→ ASSIGNMENT
Please return all lines of the data below containing the string "picture".

Records excerpted from a collection:
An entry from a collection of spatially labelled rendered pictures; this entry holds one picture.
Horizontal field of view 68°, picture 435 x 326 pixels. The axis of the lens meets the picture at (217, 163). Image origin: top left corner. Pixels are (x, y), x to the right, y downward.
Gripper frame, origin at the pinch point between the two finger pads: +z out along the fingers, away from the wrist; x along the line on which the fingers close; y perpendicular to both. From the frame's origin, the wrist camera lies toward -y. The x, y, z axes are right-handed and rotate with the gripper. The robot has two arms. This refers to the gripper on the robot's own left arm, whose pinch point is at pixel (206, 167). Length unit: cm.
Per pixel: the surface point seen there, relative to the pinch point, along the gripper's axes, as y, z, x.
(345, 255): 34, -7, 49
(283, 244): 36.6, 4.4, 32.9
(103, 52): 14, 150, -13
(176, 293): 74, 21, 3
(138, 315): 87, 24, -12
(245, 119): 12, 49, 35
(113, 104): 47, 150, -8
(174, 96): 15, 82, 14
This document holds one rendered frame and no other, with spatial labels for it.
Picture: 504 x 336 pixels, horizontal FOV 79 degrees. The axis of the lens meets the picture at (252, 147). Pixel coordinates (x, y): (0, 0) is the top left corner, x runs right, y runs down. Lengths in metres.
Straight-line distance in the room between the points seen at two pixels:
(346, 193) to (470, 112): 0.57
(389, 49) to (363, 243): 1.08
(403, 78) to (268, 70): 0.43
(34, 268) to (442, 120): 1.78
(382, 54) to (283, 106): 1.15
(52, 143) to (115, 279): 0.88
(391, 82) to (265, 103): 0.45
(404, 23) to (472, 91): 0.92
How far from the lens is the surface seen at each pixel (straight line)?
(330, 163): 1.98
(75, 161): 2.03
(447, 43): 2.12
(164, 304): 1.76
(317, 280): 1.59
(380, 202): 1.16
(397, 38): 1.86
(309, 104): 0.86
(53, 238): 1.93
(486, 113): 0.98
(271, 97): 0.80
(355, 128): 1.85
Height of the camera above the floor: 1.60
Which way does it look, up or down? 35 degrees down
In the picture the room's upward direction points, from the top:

→ WRITTEN ANSWER
An entry from a collection of spatially labelled rendered pictures; this entry holds one picture.
Horizontal field of view 68°, picture 435 x 326 pixels. The axis of the lens meets the picture at (217, 163). Image origin: top left corner. Pixels are (x, y), x to the right, y downward.
Picture: 504 x 336 pixels, horizontal FOV 79 degrees. The axis of the lens meets the picture at (252, 147). Pixel coordinates (x, y): (0, 0) is the top left corner, x runs right, y runs down. Lengths in metres.
In the picture the room's upward direction points, from the top:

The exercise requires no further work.